Within a few days of voting to accept the Bill of Rights, the House of Representatives passed a resolution asking President George Washington to issue a Thanksgiving Day proclamation. The resolution asked the President to "recommend to the people of the United States a day of public thanksgiving and prayer, to be observed by acknowledging with grateful hearts the many and signal favors of Almighty God, especially by affording them an opportunity peaceably to establish a form of government for their safety and happiness." 1 J. Richardson, Messages and Papers of the Presidents, 1798-1897, p. 64 (1897) (quoted in Wallace, 472 U.S. at 101, 105 S.Ct. at 2513 (Rehnquist, J., dissenting)). President Washington complied, and his proclamation recommended that November 26, 1789, be devoted
to the service of that great and glorious Being who is the beneficent author of all the good that was, that is, or that will be; that we may then all unite in rendering unto Him our sincere and humble thanks for His kind care and protection of the people of this country previous to their becoming a nation; ... for the civil and religious liberty with which we are blessed, ...

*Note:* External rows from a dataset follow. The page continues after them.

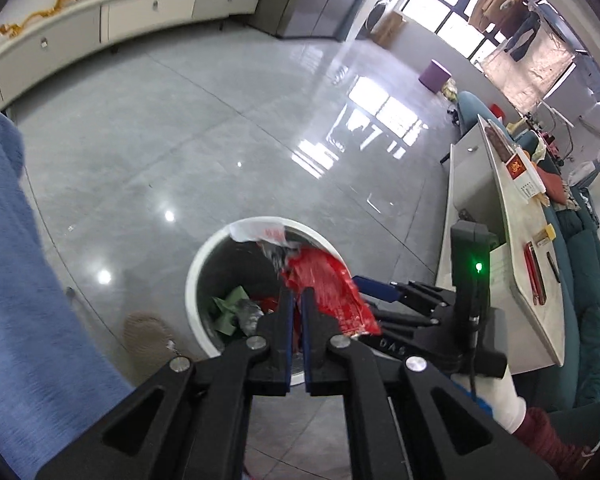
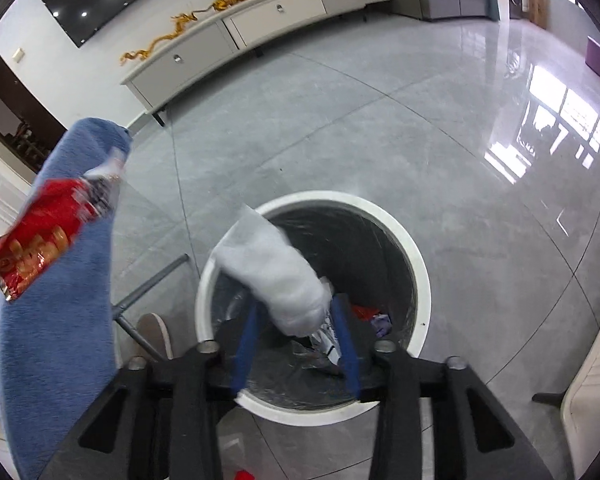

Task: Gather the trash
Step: 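Carry both items over the trash bin and open both tools to drop them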

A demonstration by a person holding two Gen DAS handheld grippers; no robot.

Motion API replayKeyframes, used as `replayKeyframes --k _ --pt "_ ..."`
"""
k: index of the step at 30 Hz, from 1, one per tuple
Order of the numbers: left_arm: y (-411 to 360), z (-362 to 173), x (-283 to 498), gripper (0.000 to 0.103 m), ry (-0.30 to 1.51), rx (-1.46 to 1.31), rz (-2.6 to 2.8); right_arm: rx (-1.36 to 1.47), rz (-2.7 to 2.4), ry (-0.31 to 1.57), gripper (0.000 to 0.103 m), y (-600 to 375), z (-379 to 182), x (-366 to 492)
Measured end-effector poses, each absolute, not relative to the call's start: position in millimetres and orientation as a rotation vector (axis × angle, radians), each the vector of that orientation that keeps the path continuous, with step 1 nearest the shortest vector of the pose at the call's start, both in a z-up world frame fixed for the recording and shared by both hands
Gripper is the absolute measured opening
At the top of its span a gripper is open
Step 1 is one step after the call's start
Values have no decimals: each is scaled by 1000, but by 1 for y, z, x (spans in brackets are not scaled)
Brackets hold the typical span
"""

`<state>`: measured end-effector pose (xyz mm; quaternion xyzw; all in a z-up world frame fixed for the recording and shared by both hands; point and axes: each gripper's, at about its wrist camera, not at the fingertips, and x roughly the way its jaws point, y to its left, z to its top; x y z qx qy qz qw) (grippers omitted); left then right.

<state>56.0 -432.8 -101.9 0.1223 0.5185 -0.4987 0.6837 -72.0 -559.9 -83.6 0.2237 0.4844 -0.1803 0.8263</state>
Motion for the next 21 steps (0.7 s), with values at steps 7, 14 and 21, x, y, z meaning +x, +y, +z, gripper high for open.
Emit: replayKeyframes --k 7,14,21 --pt "-439 -121 54 4 1223 262 -1110 463 -407 1042 47 -559 -88 -78" --pt "-439 -131 56 5 1259 254 -1096 445 -425 1050 50 -553 -89 -86" --pt "-449 -139 58 8 1291 234 -1082 458 -446 1065 50 -555 -92 -101"
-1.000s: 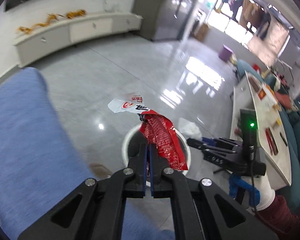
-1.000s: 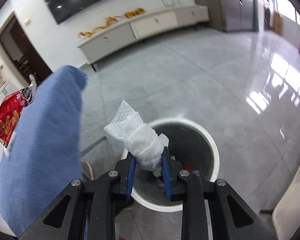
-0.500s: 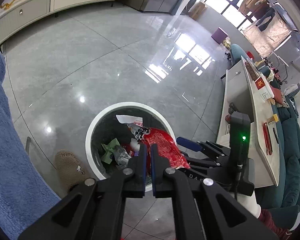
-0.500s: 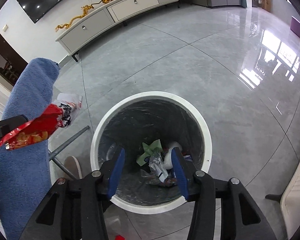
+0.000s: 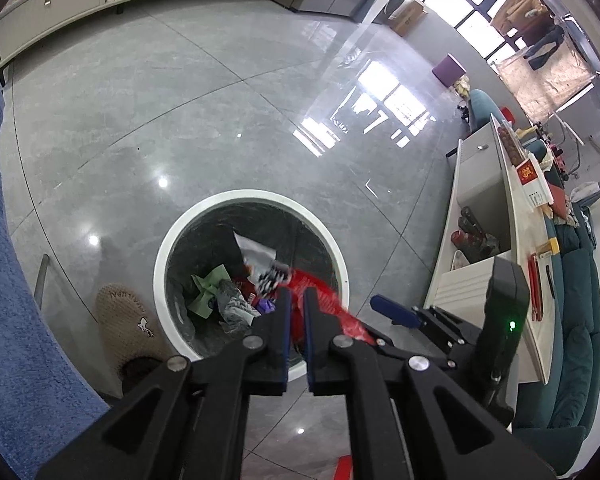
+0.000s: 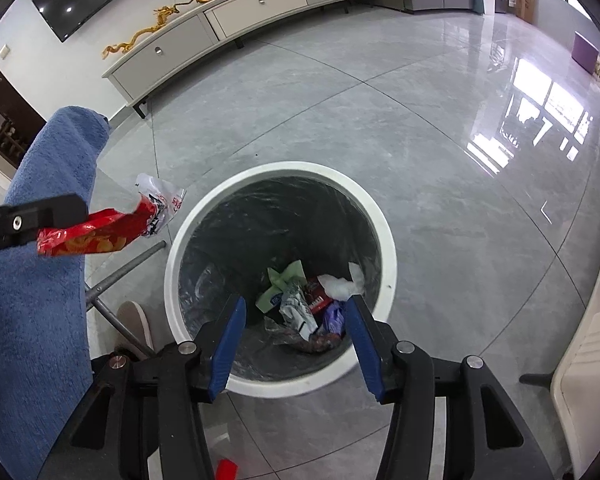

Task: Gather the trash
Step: 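Carry both items over the trash bin and open both tools to drop them, then move both tools back to the remaining wrappers on the rug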

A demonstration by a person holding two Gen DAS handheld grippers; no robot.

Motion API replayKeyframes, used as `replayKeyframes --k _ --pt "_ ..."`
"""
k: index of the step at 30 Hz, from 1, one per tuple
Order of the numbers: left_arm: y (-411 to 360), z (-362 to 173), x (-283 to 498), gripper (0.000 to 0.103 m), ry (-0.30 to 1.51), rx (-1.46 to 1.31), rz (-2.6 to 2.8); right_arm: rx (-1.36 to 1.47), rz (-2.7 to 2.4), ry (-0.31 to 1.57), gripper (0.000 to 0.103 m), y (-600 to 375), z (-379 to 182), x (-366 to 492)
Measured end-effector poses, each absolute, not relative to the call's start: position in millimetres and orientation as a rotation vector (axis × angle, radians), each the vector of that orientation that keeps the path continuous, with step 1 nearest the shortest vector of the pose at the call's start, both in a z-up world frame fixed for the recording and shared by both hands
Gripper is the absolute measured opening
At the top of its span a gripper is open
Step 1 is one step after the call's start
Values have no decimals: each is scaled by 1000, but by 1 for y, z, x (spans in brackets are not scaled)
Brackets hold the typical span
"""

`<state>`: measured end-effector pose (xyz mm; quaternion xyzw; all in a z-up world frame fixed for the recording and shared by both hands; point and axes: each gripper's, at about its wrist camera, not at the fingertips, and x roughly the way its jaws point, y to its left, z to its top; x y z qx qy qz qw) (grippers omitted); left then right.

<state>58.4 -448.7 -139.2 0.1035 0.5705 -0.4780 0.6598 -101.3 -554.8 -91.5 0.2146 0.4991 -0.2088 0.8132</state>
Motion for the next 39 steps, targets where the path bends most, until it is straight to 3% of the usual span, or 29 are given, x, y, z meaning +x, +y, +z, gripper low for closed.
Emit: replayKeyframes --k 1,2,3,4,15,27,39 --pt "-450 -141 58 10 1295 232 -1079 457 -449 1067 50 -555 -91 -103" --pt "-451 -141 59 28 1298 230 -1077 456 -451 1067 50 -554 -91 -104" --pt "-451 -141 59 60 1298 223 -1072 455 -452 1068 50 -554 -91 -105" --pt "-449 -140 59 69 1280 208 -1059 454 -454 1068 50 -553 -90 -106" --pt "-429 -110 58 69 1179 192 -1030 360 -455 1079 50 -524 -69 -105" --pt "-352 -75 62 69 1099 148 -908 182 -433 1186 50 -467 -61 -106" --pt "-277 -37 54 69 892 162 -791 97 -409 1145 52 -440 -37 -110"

Id. (quoted in Wallace, 472 U.S. at 102, 105 S.Ct. at 2513 (Rehnquist, J., dissenting)). The tradition of an annual presidential Thanksgiving Day proclamation has carried forward to the present day.
There are countless examples of government deference to religion in our history. In addition to paid chaplains for the House and Senate, the government provides chaplains for the military forces, and state legislatures have employed chaplains as well. Thanksgiving and Christmas Day are national holidays based upon religious observations. Our national motto is "In God We Trust," 36 U.S.C. § 186, and that motto appears on our currency. 31 U.S.C. § 5112(d)(1). Meetings of public bodies often commence with the Pledge of Allegiance to the American flag, a pledge which includes the language "one nation under God." 36 U.S.C. § 172. Congress has directed the President to proclaim an annual National Day of Prayer. 36 U.S.C. § 169h. The Supreme Court and other federal courts have opened with the invocation "God save the United States and this Honorable Court" since the days of Chief Justice Marshall. 1 C. Warren, The Supreme Court in United States History 469 (1922). Thus the nation has a tradition of "accommodation of all faiths and all forms of religious expression, and hostility toward none." Lynch, 465 U.S. at 677, 104 S.Ct. at 1361.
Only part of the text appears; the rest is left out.